Once again, this Fourth of July, Americans will celebrate – to the unwitting militarist racist tune that is the “Star Spangled Banner” – more than just the nation’s Independence Day. Though most folks will, if at a reasonable social distance, focus more on the backyard beer and brats, U.S. jingoism and exceptionalism will invariably be on the menu.

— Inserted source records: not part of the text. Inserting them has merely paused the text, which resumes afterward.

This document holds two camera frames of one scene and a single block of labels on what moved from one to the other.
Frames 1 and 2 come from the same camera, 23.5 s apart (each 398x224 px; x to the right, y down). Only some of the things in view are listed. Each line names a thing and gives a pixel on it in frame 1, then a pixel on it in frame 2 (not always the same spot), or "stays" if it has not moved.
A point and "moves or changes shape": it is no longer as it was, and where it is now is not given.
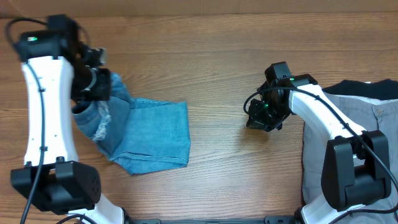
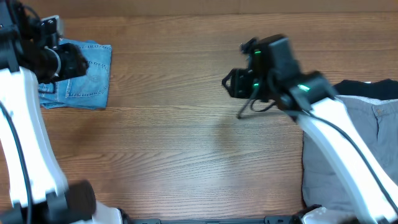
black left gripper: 103,94 -> 77,61
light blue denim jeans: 140,135 moves or changes shape
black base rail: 156,219 stays
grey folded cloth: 379,115 stays
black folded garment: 383,89 stays
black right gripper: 259,115 -> 237,83
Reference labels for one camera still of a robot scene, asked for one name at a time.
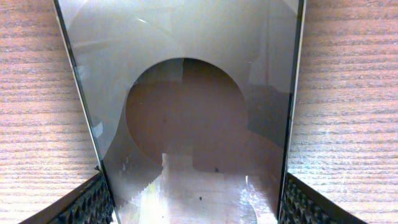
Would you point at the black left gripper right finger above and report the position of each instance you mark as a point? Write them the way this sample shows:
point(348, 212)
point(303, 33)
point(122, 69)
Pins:
point(301, 204)

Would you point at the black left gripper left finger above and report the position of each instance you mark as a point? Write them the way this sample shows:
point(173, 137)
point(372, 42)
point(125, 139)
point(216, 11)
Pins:
point(88, 203)

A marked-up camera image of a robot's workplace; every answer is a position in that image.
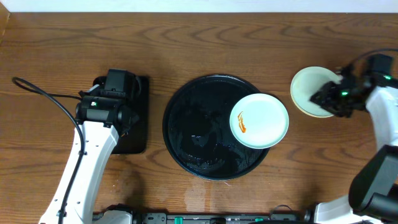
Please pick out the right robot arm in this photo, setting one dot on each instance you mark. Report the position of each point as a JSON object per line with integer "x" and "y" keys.
{"x": 372, "y": 196}

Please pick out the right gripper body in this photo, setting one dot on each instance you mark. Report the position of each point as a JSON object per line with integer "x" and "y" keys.
{"x": 342, "y": 101}

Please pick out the black rectangular tray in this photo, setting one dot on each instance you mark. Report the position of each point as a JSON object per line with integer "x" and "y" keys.
{"x": 135, "y": 141}

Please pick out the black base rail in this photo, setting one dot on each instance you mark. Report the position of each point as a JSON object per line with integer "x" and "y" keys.
{"x": 124, "y": 214}

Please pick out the light blue plate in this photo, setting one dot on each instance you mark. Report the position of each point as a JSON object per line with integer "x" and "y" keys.
{"x": 259, "y": 121}
{"x": 309, "y": 80}

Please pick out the round black tray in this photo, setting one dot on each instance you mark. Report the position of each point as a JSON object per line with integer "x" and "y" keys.
{"x": 196, "y": 128}

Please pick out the yellow plate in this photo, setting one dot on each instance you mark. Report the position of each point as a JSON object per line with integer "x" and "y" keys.
{"x": 303, "y": 103}

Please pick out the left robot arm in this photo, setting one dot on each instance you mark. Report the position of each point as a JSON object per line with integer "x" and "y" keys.
{"x": 100, "y": 122}

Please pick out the light blue plate top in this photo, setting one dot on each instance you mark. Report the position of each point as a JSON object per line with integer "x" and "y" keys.
{"x": 309, "y": 80}

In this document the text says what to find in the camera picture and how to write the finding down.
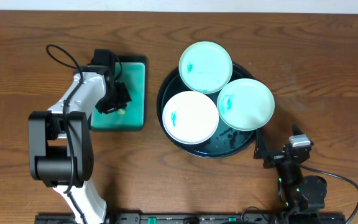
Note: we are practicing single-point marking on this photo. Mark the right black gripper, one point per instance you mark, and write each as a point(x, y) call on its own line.
point(279, 157)

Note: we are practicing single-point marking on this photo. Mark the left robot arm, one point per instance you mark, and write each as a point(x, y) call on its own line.
point(60, 148)

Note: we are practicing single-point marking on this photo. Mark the black rectangular tray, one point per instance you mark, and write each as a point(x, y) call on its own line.
point(135, 93)

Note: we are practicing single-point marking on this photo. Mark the white pink plate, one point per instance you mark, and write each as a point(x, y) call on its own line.
point(190, 117)

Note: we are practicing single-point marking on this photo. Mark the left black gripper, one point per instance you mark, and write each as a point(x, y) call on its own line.
point(113, 103)

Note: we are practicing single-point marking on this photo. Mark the mint green plate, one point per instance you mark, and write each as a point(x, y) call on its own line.
point(245, 104)
point(205, 67)

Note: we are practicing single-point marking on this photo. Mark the green yellow scrub sponge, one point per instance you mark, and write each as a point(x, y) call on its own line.
point(121, 111)

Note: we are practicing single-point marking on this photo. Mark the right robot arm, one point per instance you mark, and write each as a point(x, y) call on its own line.
point(301, 193)

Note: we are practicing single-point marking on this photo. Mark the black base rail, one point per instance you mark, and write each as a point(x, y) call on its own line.
point(135, 218)

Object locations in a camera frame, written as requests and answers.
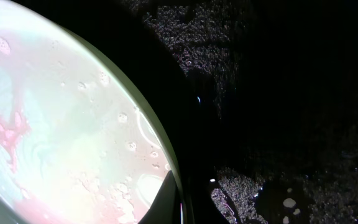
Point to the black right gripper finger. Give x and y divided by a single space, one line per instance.
166 207

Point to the mint green plate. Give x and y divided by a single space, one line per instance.
79 143

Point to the round black tray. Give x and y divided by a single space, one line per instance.
259 98

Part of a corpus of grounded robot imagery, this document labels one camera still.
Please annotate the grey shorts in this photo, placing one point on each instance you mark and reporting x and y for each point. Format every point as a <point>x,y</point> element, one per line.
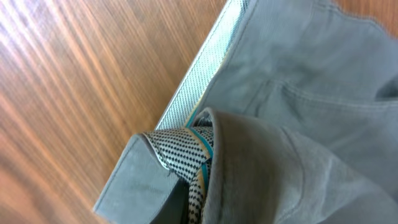
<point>299,125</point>

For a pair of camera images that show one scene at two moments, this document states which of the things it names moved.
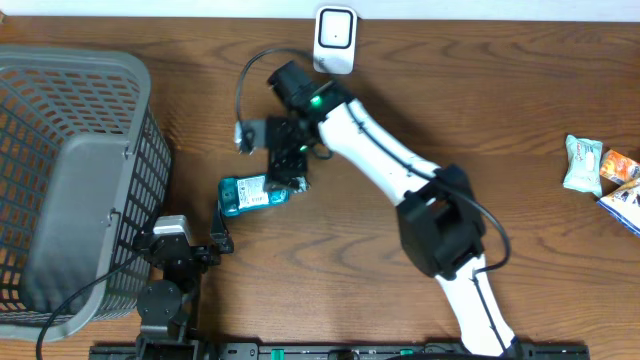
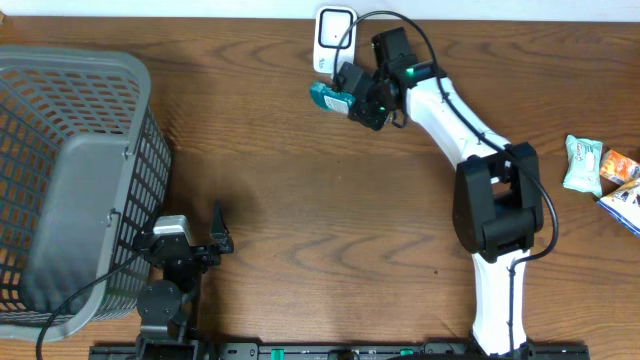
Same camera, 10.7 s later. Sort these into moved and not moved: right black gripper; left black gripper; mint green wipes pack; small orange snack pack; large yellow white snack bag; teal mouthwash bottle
Moved: teal mouthwash bottle; right black gripper
Not moved: left black gripper; large yellow white snack bag; small orange snack pack; mint green wipes pack
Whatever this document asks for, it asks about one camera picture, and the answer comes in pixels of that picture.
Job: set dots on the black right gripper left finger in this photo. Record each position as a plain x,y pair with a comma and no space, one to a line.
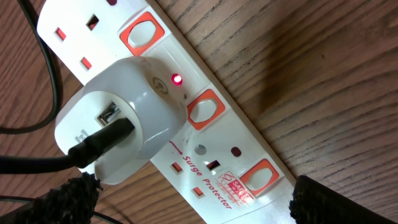
72,203

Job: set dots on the white USB charger adapter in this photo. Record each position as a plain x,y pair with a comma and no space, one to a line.
134,88

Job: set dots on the white power strip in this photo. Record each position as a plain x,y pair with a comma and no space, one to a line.
218,161

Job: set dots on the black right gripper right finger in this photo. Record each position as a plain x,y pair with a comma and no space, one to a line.
313,203

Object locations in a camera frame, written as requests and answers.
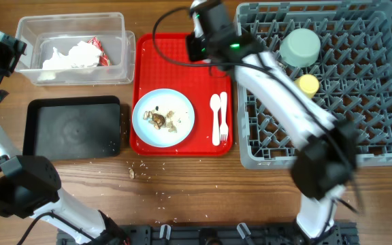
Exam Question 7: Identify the white plastic spoon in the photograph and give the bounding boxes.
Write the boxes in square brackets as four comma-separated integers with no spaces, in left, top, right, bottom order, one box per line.
[210,94,221,146]

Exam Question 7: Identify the mint green bowl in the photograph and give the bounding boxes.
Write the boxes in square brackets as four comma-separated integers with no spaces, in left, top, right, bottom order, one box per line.
[279,29,321,67]

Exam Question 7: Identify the white napkin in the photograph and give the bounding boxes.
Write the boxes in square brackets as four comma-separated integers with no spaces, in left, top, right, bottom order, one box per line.
[42,41,102,70]

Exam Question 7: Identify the yellow plastic cup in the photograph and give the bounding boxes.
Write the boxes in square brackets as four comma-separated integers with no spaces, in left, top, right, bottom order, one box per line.
[294,74,320,99]

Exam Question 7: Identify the red snack wrapper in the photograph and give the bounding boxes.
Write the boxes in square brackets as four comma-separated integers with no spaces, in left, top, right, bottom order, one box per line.
[88,37,111,66]

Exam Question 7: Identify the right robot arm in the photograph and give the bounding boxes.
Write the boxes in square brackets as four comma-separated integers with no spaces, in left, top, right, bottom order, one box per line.
[187,1,357,242]

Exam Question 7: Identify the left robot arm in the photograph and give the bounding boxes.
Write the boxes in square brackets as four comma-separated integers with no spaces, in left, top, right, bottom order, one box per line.
[0,31,131,244]

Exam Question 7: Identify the clear plastic waste bin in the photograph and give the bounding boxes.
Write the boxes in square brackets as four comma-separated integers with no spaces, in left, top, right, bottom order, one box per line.
[15,12,135,86]

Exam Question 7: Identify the grey dishwasher rack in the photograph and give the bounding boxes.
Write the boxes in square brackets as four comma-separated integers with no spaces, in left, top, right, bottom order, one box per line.
[235,1,392,167]

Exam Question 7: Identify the red serving tray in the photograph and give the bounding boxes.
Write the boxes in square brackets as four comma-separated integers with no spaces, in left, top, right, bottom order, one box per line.
[129,33,233,157]

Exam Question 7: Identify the light blue plate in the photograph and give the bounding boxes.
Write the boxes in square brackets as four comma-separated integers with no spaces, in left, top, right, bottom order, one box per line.
[132,88,195,148]

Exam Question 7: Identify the white plastic fork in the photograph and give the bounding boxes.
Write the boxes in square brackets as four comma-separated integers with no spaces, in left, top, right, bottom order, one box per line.
[220,92,229,142]

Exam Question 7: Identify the black plastic tray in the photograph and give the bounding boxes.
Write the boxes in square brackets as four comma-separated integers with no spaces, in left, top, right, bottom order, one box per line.
[22,95,121,161]

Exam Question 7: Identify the food scraps on plate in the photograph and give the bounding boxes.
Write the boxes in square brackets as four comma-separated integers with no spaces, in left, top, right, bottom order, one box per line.
[143,106,177,133]

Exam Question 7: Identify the food crumb on table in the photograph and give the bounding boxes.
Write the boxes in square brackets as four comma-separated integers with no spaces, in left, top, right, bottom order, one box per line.
[129,168,135,179]

That last sentiment, particularly amidst the COVID-19 and mass protest-exposing era of forever war at home and abroad, deserves a closer and critical look. For exceptionalism is truly a national disease that ravages American bodies and democratic institutions alike. This malignancy must be named and shamed in pursuit of precisely the “participatory patriotism” the holiday purports to celebrate. As the (late) man said, “Always look to the language;” so let us begin there:

A shining “City upon a Hill;” possessed with the power to “begin the world over again;” imbued with a “Manifest Destiny;” destined to “make the world safe for democracy;” representing, ultimately, a singularly “indispensable nation.” These are the self-styled musings from a country with a near-clinical collective Messiah complex. So diagnosed, the United States, predictably, would never countenance competition from any another power claiming even a fraction of similar self-righteousness. Indeed, in the past, the US has gone to war – hot or cold – with others who dared.